» **Task to carry out**: Of all the lines in the records below, copy only those that contain the string "camera".

» **Exercise data**:

▬▬▬

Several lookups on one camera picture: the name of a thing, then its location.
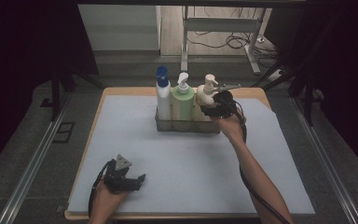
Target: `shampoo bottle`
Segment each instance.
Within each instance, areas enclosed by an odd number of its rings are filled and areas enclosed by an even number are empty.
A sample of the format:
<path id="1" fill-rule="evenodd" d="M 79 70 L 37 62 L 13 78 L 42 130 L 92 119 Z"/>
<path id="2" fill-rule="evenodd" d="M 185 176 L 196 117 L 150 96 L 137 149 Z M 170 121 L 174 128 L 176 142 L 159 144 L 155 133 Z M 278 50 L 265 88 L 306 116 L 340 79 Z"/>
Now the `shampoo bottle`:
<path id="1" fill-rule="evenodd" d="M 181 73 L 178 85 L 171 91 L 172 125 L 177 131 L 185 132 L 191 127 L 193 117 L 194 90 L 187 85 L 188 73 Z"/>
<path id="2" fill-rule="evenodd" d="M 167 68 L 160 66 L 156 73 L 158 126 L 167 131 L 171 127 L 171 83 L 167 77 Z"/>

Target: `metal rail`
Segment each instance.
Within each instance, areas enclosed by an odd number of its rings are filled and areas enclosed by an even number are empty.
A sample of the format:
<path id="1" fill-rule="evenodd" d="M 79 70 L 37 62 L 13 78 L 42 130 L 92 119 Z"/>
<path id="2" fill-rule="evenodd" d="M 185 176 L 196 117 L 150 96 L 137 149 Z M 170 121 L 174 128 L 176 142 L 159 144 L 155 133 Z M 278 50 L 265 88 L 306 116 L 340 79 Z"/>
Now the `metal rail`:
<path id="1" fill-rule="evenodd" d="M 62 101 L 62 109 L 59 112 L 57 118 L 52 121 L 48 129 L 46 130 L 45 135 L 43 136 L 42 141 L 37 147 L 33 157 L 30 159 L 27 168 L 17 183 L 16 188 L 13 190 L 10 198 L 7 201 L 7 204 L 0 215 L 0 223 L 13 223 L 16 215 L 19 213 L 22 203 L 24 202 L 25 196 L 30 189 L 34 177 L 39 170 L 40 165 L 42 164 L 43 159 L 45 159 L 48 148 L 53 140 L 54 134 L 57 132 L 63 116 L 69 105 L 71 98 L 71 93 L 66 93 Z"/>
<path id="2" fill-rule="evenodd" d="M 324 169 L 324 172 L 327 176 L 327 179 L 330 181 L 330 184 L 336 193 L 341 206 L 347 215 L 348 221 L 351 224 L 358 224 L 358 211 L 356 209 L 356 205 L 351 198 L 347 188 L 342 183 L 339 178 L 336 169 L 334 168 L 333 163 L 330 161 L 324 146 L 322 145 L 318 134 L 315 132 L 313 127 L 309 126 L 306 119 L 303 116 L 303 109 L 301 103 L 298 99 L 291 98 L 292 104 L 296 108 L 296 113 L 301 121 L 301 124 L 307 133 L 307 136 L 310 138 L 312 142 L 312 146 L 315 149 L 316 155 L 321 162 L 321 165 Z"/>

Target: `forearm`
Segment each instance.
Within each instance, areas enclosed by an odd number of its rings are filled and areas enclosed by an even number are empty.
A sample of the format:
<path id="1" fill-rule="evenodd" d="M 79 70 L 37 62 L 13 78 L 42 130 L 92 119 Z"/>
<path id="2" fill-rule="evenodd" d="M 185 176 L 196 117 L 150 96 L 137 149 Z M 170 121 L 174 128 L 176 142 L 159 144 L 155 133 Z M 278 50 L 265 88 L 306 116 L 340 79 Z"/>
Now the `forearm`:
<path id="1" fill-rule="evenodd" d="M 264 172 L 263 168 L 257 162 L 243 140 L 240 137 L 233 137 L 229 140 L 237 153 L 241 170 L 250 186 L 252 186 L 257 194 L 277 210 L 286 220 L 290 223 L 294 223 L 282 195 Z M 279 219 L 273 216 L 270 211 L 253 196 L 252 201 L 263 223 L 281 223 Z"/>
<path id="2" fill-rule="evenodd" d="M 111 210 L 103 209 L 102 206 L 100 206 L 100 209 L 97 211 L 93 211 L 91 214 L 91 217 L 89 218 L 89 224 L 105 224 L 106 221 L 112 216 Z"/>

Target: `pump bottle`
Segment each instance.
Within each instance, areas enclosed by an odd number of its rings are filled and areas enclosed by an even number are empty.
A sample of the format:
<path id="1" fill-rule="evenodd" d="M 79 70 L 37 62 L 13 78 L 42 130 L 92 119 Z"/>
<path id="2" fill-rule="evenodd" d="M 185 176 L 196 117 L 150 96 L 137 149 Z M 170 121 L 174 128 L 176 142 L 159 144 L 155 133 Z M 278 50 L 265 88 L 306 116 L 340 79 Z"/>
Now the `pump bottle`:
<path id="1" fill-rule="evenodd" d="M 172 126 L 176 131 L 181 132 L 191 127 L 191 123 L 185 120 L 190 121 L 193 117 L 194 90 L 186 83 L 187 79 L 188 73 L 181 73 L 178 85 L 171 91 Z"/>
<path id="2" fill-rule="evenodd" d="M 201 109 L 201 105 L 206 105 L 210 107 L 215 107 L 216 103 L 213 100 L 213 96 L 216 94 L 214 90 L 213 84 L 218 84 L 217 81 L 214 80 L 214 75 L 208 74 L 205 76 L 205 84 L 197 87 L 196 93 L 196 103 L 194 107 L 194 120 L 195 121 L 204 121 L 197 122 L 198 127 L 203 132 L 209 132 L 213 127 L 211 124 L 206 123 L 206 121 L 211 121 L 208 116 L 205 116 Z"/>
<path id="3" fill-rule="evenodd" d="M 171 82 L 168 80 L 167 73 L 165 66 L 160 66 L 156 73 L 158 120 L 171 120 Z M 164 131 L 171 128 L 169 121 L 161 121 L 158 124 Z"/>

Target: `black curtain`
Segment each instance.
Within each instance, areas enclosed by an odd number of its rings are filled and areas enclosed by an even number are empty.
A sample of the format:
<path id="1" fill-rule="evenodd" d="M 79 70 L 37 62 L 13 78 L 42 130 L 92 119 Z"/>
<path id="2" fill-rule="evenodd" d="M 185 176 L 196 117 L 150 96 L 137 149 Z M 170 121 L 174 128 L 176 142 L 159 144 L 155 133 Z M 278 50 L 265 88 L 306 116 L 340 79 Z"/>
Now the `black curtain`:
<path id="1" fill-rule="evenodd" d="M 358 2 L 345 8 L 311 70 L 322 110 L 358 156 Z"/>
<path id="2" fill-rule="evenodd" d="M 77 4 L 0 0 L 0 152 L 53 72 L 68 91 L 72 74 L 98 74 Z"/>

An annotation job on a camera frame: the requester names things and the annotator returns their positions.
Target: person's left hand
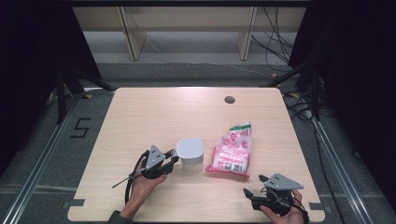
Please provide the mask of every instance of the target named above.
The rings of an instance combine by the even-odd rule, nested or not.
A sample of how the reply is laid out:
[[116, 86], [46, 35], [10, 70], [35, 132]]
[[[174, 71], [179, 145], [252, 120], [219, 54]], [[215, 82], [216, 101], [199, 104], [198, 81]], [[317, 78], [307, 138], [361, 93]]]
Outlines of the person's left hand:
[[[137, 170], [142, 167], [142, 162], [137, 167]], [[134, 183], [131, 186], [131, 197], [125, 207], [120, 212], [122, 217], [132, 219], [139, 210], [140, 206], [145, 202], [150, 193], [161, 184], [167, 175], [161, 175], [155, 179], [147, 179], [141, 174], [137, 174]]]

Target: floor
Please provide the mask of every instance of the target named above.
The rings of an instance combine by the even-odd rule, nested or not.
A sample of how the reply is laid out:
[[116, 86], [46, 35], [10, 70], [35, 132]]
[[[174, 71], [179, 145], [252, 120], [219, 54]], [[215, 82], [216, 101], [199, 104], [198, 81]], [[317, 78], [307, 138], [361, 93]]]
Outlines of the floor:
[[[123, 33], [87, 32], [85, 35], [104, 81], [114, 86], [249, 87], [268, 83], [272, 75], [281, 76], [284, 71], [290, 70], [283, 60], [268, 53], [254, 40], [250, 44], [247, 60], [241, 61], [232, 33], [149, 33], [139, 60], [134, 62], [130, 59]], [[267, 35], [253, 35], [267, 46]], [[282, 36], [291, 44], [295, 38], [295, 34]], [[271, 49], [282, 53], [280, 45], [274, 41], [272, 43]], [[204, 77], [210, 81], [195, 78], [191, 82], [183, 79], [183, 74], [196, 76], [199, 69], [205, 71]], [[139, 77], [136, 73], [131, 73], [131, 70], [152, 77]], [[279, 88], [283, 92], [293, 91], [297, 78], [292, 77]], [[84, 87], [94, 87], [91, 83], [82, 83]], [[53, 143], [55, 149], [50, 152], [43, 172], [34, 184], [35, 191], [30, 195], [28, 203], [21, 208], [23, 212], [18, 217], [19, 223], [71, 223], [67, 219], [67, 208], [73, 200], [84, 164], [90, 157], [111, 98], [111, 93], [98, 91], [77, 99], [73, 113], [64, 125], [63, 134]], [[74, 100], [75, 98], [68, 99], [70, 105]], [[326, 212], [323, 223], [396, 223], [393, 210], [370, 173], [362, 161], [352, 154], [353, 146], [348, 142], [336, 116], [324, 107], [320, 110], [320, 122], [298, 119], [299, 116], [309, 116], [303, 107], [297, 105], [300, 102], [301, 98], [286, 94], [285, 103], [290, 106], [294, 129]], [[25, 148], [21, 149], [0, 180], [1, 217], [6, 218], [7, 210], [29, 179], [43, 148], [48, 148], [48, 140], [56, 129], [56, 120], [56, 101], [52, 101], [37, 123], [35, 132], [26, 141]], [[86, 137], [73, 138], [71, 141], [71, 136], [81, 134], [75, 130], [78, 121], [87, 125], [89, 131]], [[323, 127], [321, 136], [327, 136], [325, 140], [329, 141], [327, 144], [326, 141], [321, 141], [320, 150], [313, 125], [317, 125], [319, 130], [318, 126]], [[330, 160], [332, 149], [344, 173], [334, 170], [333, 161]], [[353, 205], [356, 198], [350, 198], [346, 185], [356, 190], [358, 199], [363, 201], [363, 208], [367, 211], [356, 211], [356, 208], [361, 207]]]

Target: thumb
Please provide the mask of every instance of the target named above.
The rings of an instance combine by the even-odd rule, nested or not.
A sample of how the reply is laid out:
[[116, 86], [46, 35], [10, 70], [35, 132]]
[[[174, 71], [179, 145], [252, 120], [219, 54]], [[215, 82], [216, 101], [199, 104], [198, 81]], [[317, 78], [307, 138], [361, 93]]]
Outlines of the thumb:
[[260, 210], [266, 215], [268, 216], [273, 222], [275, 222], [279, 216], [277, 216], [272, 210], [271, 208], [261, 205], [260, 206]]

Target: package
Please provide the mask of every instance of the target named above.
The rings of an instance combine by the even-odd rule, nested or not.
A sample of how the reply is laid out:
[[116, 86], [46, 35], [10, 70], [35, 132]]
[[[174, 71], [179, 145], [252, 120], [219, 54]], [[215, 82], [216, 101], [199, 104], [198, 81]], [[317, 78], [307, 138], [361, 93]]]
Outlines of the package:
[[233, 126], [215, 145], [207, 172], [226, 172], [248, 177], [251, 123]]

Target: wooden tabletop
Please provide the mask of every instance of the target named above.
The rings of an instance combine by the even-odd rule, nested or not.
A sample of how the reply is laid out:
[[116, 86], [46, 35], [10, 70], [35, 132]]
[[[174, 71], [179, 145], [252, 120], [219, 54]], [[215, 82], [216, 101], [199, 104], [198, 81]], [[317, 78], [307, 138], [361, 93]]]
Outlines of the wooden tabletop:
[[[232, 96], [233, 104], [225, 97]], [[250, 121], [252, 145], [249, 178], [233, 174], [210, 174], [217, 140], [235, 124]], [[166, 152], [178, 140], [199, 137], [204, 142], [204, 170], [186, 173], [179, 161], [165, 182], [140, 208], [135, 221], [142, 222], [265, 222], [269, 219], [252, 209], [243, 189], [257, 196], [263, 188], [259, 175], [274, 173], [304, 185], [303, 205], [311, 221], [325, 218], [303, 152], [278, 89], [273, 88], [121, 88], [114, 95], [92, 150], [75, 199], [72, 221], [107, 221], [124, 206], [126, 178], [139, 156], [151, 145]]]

▬▬▬

» **Problem solution**:
Several lookups on one camera picture: the name of a thing, then its location.
An annotation job on a camera frame: the requester names things and the annotator returns their positions.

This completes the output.